▸ **Task prompt**
Line by line, copy the material that follows without leaving anything out.

▸ **Collected material**
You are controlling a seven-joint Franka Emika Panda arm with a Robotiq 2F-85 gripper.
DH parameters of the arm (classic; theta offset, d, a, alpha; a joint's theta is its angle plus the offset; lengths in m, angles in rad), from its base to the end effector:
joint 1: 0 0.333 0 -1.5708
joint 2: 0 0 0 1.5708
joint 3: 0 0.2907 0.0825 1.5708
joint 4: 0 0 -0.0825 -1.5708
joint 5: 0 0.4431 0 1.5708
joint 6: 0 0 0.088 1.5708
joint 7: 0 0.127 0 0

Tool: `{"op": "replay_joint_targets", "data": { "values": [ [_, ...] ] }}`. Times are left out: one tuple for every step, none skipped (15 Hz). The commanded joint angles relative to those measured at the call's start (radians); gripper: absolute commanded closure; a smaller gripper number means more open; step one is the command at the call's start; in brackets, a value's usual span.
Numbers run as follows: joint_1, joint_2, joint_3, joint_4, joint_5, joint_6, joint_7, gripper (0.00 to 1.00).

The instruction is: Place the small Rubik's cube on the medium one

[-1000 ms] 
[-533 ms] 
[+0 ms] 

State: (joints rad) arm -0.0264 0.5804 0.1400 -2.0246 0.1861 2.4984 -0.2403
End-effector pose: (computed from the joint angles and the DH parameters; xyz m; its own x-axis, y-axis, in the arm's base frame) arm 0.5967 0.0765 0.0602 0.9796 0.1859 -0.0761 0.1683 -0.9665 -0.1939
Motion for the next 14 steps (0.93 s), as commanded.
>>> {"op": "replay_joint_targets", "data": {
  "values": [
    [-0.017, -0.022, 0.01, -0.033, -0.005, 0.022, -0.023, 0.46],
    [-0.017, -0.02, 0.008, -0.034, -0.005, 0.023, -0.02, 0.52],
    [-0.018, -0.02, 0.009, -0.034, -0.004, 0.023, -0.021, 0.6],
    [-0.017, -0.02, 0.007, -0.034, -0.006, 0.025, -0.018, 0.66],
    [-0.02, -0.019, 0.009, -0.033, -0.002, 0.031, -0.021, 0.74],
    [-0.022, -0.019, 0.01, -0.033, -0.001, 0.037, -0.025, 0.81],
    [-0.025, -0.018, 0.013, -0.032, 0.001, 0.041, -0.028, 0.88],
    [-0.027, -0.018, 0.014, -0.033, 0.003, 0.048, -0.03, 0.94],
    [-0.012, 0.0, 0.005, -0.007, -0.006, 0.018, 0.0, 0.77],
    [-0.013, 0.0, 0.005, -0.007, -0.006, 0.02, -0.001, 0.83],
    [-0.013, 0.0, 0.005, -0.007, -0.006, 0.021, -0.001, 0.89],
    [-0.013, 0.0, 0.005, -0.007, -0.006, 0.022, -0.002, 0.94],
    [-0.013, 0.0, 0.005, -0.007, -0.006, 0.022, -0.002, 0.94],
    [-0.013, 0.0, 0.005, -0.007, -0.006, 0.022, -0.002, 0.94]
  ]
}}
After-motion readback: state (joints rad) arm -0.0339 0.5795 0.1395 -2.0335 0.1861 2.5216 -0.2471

▸ **Problem solution**
You are controlling a seven-joint Franka Emika Panda arm with a Robotiq 2F-85 gripper.
DH parameters of the arm (classic; theta offset, d, a, alpha; a joint's theta is its angle plus the offset; lengths in m, angles in rad), from its base to the end effector:
joint 1: 0 0.333 0 -1.5708
joint 2: 0 0 0 1.5708
joint 3: 0 0.2907 0.0825 1.5708
joint 4: 0 0 -0.0825 -1.5708
joint 5: 0 0.4431 0 1.5708
joint 6: 0 0 0.088 1.5708
joint 7: 0 0.127 0 0

Tool: `{"op": "replay_joint_targets", "data": { "values": [ [_, ...] ] }}`. Times are left out: one tuple for every step, none skipped (15 Hz). The commanded joint angles relative to those measured at the call's start (radians); gripper: absolute commanded closure; a smaller gripper number means more open; step one is the command at the call's start; in brackets, a value's usual span.
Numbers run as follows: joint_1, joint_2, joint_3, joint_4, joint_5, joint_6, joint_7, gripper (0.00 to 1.00).

The instruction is: Place the small Rubik's cube on the medium one

[-1000 ms] 
[-533 ms] 
[+0 ms] 

State: (joints rad) arm -0.0264 0.5804 0.1400 -2.0246 0.1861 2.4984 -0.2403
End-effector pose: (computed from the joint angles and the DH parameters; xyz m; its own x-axis, y-axis, in the arm's base frame) arm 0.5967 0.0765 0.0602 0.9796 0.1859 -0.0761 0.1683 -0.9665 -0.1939
Motion for the next 14 steps (0.93 s), as commanded.
>>> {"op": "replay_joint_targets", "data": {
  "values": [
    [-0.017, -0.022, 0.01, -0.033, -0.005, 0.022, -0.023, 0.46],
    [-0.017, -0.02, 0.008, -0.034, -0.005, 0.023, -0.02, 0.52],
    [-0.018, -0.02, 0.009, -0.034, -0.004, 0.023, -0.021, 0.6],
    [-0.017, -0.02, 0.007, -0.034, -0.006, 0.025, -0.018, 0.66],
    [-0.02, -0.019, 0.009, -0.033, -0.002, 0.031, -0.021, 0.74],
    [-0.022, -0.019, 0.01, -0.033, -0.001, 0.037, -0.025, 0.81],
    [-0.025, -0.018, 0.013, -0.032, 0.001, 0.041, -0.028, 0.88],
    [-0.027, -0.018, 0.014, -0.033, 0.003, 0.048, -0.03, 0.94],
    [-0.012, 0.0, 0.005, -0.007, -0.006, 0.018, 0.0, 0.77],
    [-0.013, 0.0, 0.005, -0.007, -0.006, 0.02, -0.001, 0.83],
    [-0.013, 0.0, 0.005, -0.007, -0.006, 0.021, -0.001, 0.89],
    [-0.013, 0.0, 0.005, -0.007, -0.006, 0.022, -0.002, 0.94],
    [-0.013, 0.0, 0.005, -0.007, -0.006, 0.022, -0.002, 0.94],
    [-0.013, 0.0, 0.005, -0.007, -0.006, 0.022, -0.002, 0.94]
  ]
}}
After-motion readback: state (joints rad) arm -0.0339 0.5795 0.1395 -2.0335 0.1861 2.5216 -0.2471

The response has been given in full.